You have had a rare gift.  You were among the last to ever see her perform. Sad that she's gone, but that's kind of a nice memory.

I had fourth row tickets to a Jimi Hendrix concert a few weeks before he died.  I was unable to attend the concert, and I've regretted it ever since.  

Dave


----------



## SnowDogDad (Sep 6, 2014)

Timeshare Von said:


> Am I the only person who doesn't like Joan Rivers?  I find her humor catty and her laugh unbearable.



I followed (and laughed with her) from the mid-80s.  She was a force of nature.   She said what we all thought or wanted to say.  She never took a back seat to anyone and I respect her for that.  She surely did pick on some people (Elizabeth Taylor for one), but she was self deprecating as well.  I found her a bit catty, but always funny. 

I found it ironic that in the 80's she certainly took every opportunity to poke fun of excessive plastic surgery that she had become a plastic surgery poster child.  I'm sure the irony was not lost on her. 

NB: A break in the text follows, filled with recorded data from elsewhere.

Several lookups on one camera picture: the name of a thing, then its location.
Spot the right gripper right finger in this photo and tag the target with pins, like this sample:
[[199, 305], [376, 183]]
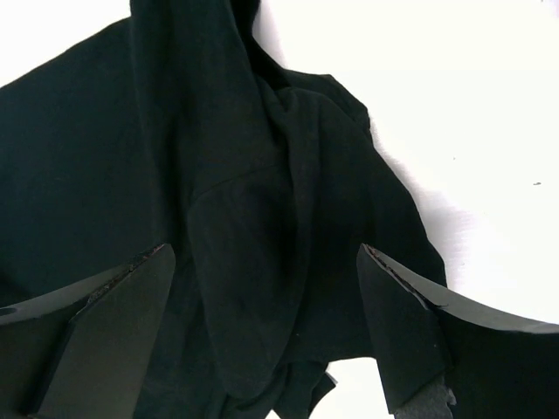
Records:
[[442, 355]]

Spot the black t-shirt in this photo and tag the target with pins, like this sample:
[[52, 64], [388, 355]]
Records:
[[174, 126]]

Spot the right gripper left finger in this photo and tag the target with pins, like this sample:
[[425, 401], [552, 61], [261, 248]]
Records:
[[83, 350]]

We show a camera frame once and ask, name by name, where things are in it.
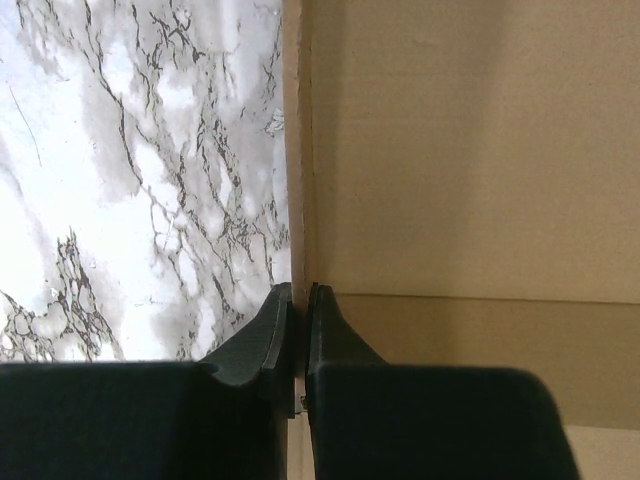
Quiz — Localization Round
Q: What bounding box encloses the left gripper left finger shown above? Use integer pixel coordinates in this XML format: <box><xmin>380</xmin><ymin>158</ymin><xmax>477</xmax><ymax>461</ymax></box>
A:
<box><xmin>199</xmin><ymin>282</ymin><xmax>294</xmax><ymax>418</ymax></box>

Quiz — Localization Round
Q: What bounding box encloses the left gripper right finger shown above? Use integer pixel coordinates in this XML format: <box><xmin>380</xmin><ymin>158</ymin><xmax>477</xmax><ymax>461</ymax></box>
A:
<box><xmin>305</xmin><ymin>283</ymin><xmax>387</xmax><ymax>415</ymax></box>

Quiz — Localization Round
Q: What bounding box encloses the brown cardboard box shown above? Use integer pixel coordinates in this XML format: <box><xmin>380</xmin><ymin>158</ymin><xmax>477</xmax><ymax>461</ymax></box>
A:
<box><xmin>282</xmin><ymin>1</ymin><xmax>639</xmax><ymax>479</ymax></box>

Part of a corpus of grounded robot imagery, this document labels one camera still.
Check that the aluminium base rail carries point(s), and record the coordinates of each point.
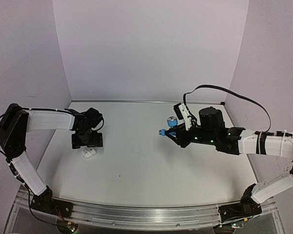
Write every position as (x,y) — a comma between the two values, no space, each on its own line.
(142,218)

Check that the white plastic pipe fitting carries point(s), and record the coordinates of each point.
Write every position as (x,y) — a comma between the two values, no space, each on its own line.
(88,152)

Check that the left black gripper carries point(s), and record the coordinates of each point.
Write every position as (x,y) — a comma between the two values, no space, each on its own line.
(96,140)

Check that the blue water faucet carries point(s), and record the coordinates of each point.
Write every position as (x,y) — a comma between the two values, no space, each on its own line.
(171,122)

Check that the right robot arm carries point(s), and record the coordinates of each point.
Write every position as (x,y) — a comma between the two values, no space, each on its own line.
(210,130)

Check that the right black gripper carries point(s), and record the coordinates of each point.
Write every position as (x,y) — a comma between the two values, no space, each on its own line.
(180,140)

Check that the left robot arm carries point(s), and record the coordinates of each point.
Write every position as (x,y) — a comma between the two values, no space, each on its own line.
(17,121)

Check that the right circuit board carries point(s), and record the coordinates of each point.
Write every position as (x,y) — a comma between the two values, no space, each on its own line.
(236,225)

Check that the left circuit board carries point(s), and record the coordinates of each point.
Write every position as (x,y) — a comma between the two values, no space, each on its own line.
(67,227)

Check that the circuit board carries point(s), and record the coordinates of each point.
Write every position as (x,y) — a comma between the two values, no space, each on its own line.
(67,227)
(236,225)

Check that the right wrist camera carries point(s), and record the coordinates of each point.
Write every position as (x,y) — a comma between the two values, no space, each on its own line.
(183,114)

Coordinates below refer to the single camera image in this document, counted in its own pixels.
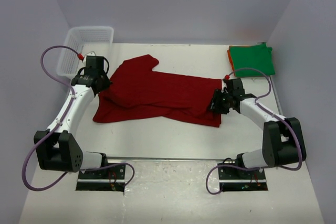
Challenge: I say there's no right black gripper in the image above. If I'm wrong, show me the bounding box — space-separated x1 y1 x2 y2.
206 89 233 115

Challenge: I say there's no red t shirt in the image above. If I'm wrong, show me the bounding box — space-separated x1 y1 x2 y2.
92 55 222 127

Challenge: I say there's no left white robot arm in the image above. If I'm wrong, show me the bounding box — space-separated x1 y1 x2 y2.
34 56 111 178

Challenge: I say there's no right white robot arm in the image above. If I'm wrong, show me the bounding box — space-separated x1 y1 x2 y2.
208 76 307 178

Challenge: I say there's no white plastic basket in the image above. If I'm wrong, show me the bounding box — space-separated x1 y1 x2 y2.
56 26 114 79

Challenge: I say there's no orange folded t shirt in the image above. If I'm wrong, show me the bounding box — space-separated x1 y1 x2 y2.
227 45 235 71

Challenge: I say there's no green folded t shirt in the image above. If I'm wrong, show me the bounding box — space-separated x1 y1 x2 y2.
230 43 275 76

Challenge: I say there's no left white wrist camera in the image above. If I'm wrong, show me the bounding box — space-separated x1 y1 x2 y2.
85 51 96 57

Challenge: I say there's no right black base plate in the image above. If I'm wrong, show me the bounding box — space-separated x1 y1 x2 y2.
218 167 268 192

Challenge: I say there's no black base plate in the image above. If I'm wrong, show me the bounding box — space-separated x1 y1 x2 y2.
218 167 268 192
76 164 126 192

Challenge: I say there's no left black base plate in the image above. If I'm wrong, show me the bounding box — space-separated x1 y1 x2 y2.
76 164 126 192

On Gloria Vanderbilt... "She has had a face lift, don't you think? And pulled too tight.  Every time she crosses her legs, her mouth snaps open."     Back at ya, Joan!  :whoopie:


----------



## Patri (Sep 6, 2014)

billymach4 said:


> I know we are all getting tired of hearing about Joan Rivers. Everywhere you turn she is on the news or on some other media outlet! But I have exclusive videos on the night before she was hospitalized. As you can see from these videos she looks like the picture of health.
> [/url]



You are so fortunate to have those! The people who had their photos taken with her must be in shock. From your first post, I see you got an autographed copy of her book. Pretty good. Did she sign it in front of you?


----------



## pgnewarkboy (Sep 7, 2014)

I have watched several tributes to Joan Rivers recently.  I can see now how groundbreaking a performer she was in the early days of the Carson show.  She was blue when it was basically impossible for tv at that time and really funny.  Additionally, according to fashion experts who spoke on some of these shows, she was spot on with her   fashion  criticisms on the red carpet and had a great fashion sense.  I will definitely miss her presence and still wonder what actually happened to cause her death.  She was not ill at the time she went for the minor procedure.


----------



## BevL (Sep 7, 2014)

Just watched a documentary called Joan Rivers, A Piece of Work.  Probably about the last behind the scenes look.  It was filmed around the time she did her stint on Celebrity Apprentice, which she acknowledge near the end of the show turned her career back around.  

Very interesting - she was absolutely driven to succeed, tremendous willpower.


----------



## billymach4 (Sep 7, 2014)

Patri said:


> You are so fortunate to have those! The people who had their photos taken with her must be in shock. From your first post, I see you got an autographed copy of her book. Pretty good. Did she sign it in front of you?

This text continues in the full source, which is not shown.